▶ Directions for this task
Set down the data below in full, exactly as it reads, but without the pictures.
- - -
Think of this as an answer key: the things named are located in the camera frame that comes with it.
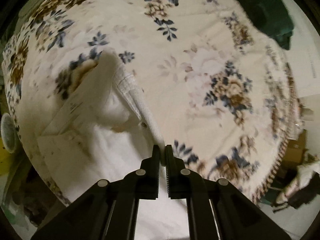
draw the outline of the floral blanket
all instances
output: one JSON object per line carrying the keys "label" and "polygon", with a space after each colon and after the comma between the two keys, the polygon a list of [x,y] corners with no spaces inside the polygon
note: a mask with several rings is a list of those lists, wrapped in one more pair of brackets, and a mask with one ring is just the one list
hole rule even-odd
{"label": "floral blanket", "polygon": [[20,140],[48,187],[70,203],[36,138],[104,48],[135,76],[175,155],[257,202],[299,117],[282,50],[236,0],[45,0],[6,45],[2,69]]}

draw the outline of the cardboard box
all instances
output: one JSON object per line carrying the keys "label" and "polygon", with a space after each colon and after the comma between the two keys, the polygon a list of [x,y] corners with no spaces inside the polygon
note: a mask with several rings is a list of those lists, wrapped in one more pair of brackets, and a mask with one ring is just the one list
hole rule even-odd
{"label": "cardboard box", "polygon": [[302,163],[306,148],[306,137],[307,130],[303,130],[297,141],[289,140],[287,152],[281,163],[283,168],[295,170]]}

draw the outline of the yellow object
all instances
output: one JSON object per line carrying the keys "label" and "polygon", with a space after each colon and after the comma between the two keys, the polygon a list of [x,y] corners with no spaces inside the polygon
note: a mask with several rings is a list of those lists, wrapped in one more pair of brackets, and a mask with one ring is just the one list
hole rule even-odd
{"label": "yellow object", "polygon": [[7,174],[14,161],[14,154],[9,153],[2,143],[0,138],[0,176]]}

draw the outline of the dark green fabric
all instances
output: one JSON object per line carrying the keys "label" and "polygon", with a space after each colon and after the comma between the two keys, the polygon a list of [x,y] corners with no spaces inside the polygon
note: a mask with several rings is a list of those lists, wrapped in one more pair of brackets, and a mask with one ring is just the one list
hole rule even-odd
{"label": "dark green fabric", "polygon": [[294,28],[282,0],[238,0],[253,25],[275,39],[283,49],[290,49]]}

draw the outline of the floral pattern
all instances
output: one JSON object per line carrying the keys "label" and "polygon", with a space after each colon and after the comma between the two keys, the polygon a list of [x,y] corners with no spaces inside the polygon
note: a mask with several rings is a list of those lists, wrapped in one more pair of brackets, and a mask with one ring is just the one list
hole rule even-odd
{"label": "floral pattern", "polygon": [[101,52],[102,50],[97,52],[97,48],[94,47],[87,56],[81,53],[77,60],[70,61],[68,69],[58,74],[55,80],[56,91],[61,95],[62,100],[68,99],[86,75],[97,66]]}
{"label": "floral pattern", "polygon": [[89,46],[95,46],[95,45],[107,45],[109,42],[105,40],[106,34],[101,34],[101,31],[98,31],[96,36],[93,36],[92,41],[89,41]]}
{"label": "floral pattern", "polygon": [[233,12],[230,17],[225,17],[224,19],[225,24],[232,32],[235,48],[239,49],[240,52],[244,54],[244,47],[247,45],[253,45],[253,38],[248,33],[248,27],[239,22],[238,16],[235,12]]}
{"label": "floral pattern", "polygon": [[271,117],[271,130],[274,139],[278,138],[279,134],[284,133],[285,123],[287,118],[283,111],[284,105],[287,104],[287,100],[284,96],[283,84],[281,81],[275,81],[271,71],[267,70],[265,76],[265,83],[268,85],[269,91],[273,97],[265,98],[265,107],[268,108]]}
{"label": "floral pattern", "polygon": [[43,21],[43,18],[51,14],[52,11],[56,11],[59,5],[65,5],[65,8],[68,10],[75,5],[82,4],[84,1],[86,0],[45,0],[39,8],[32,13],[30,26],[33,27],[34,24]]}
{"label": "floral pattern", "polygon": [[177,83],[178,82],[178,72],[180,72],[182,70],[183,66],[181,65],[181,66],[177,67],[177,60],[173,56],[170,56],[169,60],[165,59],[164,62],[165,62],[164,65],[161,64],[161,65],[157,66],[157,68],[159,70],[161,70],[160,76],[167,77],[171,74],[173,77],[173,81]]}
{"label": "floral pattern", "polygon": [[266,46],[266,54],[270,57],[273,65],[276,67],[276,70],[278,70],[278,62],[276,60],[276,53],[271,49],[269,45]]}
{"label": "floral pattern", "polygon": [[214,105],[218,100],[235,116],[237,125],[244,123],[244,111],[252,113],[251,100],[248,97],[252,90],[252,80],[243,77],[235,68],[233,62],[226,62],[225,71],[211,76],[211,90],[204,98],[204,105]]}
{"label": "floral pattern", "polygon": [[[73,25],[73,23],[74,22],[72,20],[64,20],[61,22],[61,28],[57,31],[57,34],[53,36],[51,43],[47,47],[47,51],[49,51],[55,44],[57,44],[57,46],[59,48],[64,47],[64,38],[66,36],[66,32],[64,30],[69,28],[71,25]],[[50,37],[50,36],[52,36],[52,34],[54,34],[54,32],[50,31],[47,35],[48,35],[48,37]]]}
{"label": "floral pattern", "polygon": [[176,32],[178,29],[172,26],[174,24],[172,20],[167,20],[167,8],[171,8],[172,4],[178,6],[178,0],[169,0],[169,2],[171,2],[172,4],[164,4],[162,0],[145,1],[148,1],[148,4],[145,7],[147,9],[145,15],[153,18],[154,22],[160,26],[157,31],[162,31],[162,35],[166,35],[168,41],[171,41],[172,38],[176,39],[177,35],[174,32]]}
{"label": "floral pattern", "polygon": [[10,58],[8,70],[10,71],[11,84],[16,86],[17,93],[21,98],[21,79],[23,78],[23,68],[28,56],[29,37],[23,39],[17,49]]}
{"label": "floral pattern", "polygon": [[120,59],[124,64],[130,63],[134,59],[134,53],[125,51],[119,54]]}
{"label": "floral pattern", "polygon": [[179,144],[177,140],[174,140],[173,155],[181,158],[187,166],[199,161],[199,157],[192,152],[192,147],[186,147],[184,143]]}
- - -
▶ Response to this exercise
Think of this as an answer key: the things named are located in the camera frame that comes with it.
draw the outline of the floral blanket
all instances
output: one JSON object per line carrying the keys "label" and "polygon", with a space after each colon and after the comma between the two keys, the polygon a list of [x,y] corners with no spaces inside the polygon
note: a mask with several rings is a list of those lists, wrapped in one more pair of brackets, and a mask with one ring is just the one list
hole rule even-odd
{"label": "floral blanket", "polygon": [[20,140],[48,187],[70,203],[36,138],[104,48],[135,76],[175,155],[257,202],[299,117],[282,50],[236,0],[45,0],[6,45],[2,69]]}

draw the outline of the cardboard box
all instances
output: one JSON object per line carrying the keys "label" and "polygon", with a space after each colon and after the comma between the two keys, the polygon a list of [x,y] corners with no spaces inside the polygon
note: a mask with several rings is a list of those lists, wrapped in one more pair of brackets, and a mask with one ring is just the one list
hole rule even-odd
{"label": "cardboard box", "polygon": [[302,163],[306,148],[306,137],[307,130],[303,130],[297,141],[289,140],[287,152],[281,163],[283,168],[295,170]]}

draw the outline of the yellow object
all instances
output: one JSON object per line carrying the keys "label" and "polygon", with a space after each colon and after the comma between the two keys, the polygon a list of [x,y] corners with no spaces inside the polygon
note: a mask with several rings is a list of those lists, wrapped in one more pair of brackets, and a mask with one ring is just the one list
hole rule even-odd
{"label": "yellow object", "polygon": [[7,174],[14,161],[14,154],[9,153],[2,143],[0,138],[0,176]]}

draw the outline of the dark green fabric
all instances
output: one JSON object per line carrying the keys "label" and "polygon", with a space after each colon and after the comma between the two keys, the polygon a list of [x,y] corners with no spaces inside the polygon
note: a mask with several rings is a list of those lists, wrapped in one more pair of brackets, and a mask with one ring is just the one list
hole rule even-odd
{"label": "dark green fabric", "polygon": [[294,28],[282,0],[238,0],[253,25],[275,39],[283,49],[290,49]]}

draw the outline of the floral pattern
all instances
output: one JSON object per line carrying the keys "label" and "polygon", with a space after each colon and after the comma between the two keys, the polygon a list of [x,y] corners with no spaces inside the polygon
note: a mask with several rings is a list of those lists, wrapped in one more pair of brackets, and a mask with one ring is just the one list
hole rule even-odd
{"label": "floral pattern", "polygon": [[101,52],[102,50],[97,52],[97,48],[94,47],[87,56],[81,53],[77,60],[70,61],[68,69],[58,74],[55,80],[56,91],[61,95],[62,100],[68,99],[86,75],[97,66]]}
{"label": "floral pattern", "polygon": [[89,46],[95,46],[95,45],[107,45],[109,42],[105,40],[106,34],[101,34],[101,31],[98,31],[96,36],[93,36],[92,41],[89,41]]}
{"label": "floral pattern", "polygon": [[233,12],[230,17],[225,17],[224,19],[225,24],[232,32],[235,48],[239,49],[240,52],[244,54],[244,47],[247,45],[253,45],[253,38],[248,33],[248,27],[239,22],[238,16],[235,12]]}
{"label": "floral pattern", "polygon": [[271,117],[271,130],[274,139],[278,138],[279,134],[284,133],[285,123],[287,118],[283,111],[284,105],[287,104],[287,100],[284,96],[283,84],[281,81],[275,81],[271,71],[267,70],[265,76],[265,83],[268,85],[269,91],[273,97],[265,98],[265,107],[268,108]]}
{"label": "floral pattern", "polygon": [[43,21],[43,18],[51,14],[52,11],[56,11],[59,5],[65,5],[65,8],[68,10],[75,5],[82,4],[84,1],[86,0],[45,0],[39,8],[32,13],[30,26],[33,27],[34,24]]}
{"label": "floral pattern", "polygon": [[177,83],[178,82],[178,72],[180,72],[182,70],[183,66],[181,65],[181,66],[177,67],[177,60],[173,56],[170,56],[169,60],[165,59],[164,62],[165,62],[164,65],[161,64],[161,65],[157,66],[157,68],[159,70],[161,70],[160,76],[167,77],[171,74],[173,77],[173,81]]}
{"label": "floral pattern", "polygon": [[266,46],[266,54],[270,57],[273,65],[276,67],[276,70],[278,70],[278,62],[276,60],[276,53],[271,49],[269,45]]}
{"label": "floral pattern", "polygon": [[214,105],[218,100],[235,116],[237,125],[244,123],[244,111],[252,113],[251,100],[248,97],[252,90],[252,80],[243,77],[235,68],[233,62],[226,62],[225,71],[211,76],[211,90],[204,98],[204,105]]}
{"label": "floral pattern", "polygon": [[[73,25],[73,23],[74,22],[72,20],[64,20],[61,22],[61,28],[57,31],[57,34],[53,36],[51,43],[47,47],[47,51],[49,51],[55,44],[57,44],[57,46],[59,48],[64,47],[64,38],[66,36],[66,32],[64,30],[69,28],[71,25]],[[50,37],[50,36],[52,36],[52,34],[54,34],[54,32],[50,31],[47,35],[48,35],[48,37]]]}
{"label": "floral pattern", "polygon": [[176,32],[178,29],[172,26],[174,24],[172,20],[167,20],[167,8],[171,8],[172,4],[178,6],[178,0],[169,0],[169,2],[171,2],[172,4],[164,4],[162,0],[145,1],[148,1],[148,4],[145,7],[147,9],[145,15],[153,18],[154,22],[160,26],[157,31],[162,31],[162,35],[166,35],[168,41],[171,41],[172,38],[176,39],[177,35],[174,32]]}
{"label": "floral pattern", "polygon": [[10,58],[8,70],[10,71],[11,84],[16,86],[17,93],[21,98],[21,79],[23,78],[23,68],[28,56],[29,37],[23,39],[17,49]]}
{"label": "floral pattern", "polygon": [[120,59],[124,64],[130,63],[134,59],[134,53],[125,51],[119,54]]}
{"label": "floral pattern", "polygon": [[179,144],[177,140],[174,140],[173,155],[181,158],[187,166],[199,161],[199,157],[192,152],[192,147],[186,147],[184,143]]}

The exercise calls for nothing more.